Wondering if that olive oil is really extra virgin? Or that honey real or fake? Soon enough, you may not need to: Thanks to a microscale device developed by Prof. Doron Naveh of the Alexander Kofkin Faculty of Engineering, you’ll be able to confirm the physical properties of food items via your smartphone, right there in the supermarket aisle. Like so many of today’s breakthrough innovations, Naveh’s technology was made possible by AI, this time when applied to the problem of bulky, costly instruments for measuring the properties of light.
Called computational spectroscopy, Naveh and his international team of researchers use algorithms to perform a function that currently requires the use of a prism to refract light. By measuring a substance’s absorption and emittance of the refracted light’s wavelengths, we can determine that substance’s chemical concentrations, whether they’re the proteins and sugars in our food or the molecules in our samples of blood. But now, as Naveh demonstrates with his prism-free, intelligent sensing device, we can also collect data points on a spectrum of light in real time, then use AI to “predict” the chemical concentrations of the substance under analysis. To confirm the results, Naveh’s device then uses a deep-learning neural network for spectral recognition that’s been trained to interpret against calibrated references. The more data the network is fed, the better it gets at correcting predictions—and delivering spectroscopy-level accuracy. The development was the subject of an article in the prestigious journal Science Advances last year.

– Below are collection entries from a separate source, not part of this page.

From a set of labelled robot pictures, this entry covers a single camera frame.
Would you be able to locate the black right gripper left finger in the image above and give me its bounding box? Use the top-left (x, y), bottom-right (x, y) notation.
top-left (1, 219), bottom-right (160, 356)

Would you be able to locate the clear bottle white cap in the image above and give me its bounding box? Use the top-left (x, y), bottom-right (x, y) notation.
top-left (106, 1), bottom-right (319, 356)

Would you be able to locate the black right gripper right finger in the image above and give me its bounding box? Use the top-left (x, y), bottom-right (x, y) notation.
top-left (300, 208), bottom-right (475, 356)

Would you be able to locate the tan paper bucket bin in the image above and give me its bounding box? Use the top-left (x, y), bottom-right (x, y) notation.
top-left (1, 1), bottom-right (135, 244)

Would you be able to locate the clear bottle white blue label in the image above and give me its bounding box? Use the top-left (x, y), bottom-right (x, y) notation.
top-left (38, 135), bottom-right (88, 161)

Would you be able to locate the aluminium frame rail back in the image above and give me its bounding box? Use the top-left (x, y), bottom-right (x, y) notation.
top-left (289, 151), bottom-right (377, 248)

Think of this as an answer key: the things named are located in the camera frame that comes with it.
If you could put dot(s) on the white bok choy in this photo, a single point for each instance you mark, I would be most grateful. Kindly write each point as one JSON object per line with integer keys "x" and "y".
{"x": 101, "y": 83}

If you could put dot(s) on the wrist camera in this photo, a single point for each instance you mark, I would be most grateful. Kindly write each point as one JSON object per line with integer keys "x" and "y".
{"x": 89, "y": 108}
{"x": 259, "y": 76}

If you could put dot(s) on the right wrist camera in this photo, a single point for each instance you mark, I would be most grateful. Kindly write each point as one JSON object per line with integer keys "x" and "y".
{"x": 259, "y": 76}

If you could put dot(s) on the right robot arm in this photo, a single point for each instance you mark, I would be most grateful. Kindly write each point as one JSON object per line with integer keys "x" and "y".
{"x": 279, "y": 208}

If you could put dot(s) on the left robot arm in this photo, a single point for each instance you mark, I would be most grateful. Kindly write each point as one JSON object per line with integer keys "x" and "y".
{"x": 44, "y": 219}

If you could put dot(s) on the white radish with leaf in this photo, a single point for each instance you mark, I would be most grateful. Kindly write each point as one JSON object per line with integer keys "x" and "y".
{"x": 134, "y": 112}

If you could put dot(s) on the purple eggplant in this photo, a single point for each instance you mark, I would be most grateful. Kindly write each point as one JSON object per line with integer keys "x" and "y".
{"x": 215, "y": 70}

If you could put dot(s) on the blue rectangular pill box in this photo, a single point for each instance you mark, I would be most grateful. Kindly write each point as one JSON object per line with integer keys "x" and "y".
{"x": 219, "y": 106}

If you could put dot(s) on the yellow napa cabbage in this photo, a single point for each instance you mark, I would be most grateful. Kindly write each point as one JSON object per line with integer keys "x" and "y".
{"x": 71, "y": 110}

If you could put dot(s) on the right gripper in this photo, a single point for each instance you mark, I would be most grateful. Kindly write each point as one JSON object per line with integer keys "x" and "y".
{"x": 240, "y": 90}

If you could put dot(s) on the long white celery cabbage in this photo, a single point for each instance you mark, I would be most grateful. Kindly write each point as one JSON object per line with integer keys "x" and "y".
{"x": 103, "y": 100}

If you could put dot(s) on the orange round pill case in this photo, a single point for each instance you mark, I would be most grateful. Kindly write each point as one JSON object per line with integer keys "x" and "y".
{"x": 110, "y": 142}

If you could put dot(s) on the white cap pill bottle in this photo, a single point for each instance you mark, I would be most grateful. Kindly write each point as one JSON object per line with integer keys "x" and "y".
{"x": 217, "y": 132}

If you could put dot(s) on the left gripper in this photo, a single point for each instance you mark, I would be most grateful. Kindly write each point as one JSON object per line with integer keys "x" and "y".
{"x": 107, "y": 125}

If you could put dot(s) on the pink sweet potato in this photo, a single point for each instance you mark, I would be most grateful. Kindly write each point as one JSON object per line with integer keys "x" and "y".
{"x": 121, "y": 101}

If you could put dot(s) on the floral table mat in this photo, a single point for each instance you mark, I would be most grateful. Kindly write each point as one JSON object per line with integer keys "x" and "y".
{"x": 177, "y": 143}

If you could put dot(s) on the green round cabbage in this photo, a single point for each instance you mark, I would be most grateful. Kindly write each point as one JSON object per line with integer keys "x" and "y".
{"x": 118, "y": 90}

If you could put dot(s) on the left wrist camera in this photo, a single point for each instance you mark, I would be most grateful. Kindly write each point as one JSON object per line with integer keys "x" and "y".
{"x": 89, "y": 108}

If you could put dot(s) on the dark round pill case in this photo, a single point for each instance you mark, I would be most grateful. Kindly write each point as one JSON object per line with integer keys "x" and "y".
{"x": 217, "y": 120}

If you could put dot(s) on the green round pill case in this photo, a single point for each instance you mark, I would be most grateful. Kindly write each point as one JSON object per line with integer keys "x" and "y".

Above and banner: Prof. Doron Naveh in his 2D Electronics Laboratory.
And the best part? As compared to a standard spectrometer, which can easily run in the hundreds of thousands of dollars, Naveh’s computational version costs as little as a few cents. “Both the device’s small size and extreme cost efficiency make it a candidate for a vast range of interpretative possibilities,” he says. He notes that last year, when IDF soldiers fell seriously ill from an infection caused by pathogens in the Gaza Strip, he realized that a medic using his device in the field could have determined the presence of the pathogens, thus enabling immediate intervention. “My goal with this and all the devices on which I work is simple: Do good in the world,” says Naveh, who is also involved in a NATO project that’s developing super-efficient, safe imaging sensors for use in homeland-security and medical applications. “If it can help people make more informed decisions and encourages industries’ accountability, that will indeed make the world much healthier. And that would be a very good thing indeed.”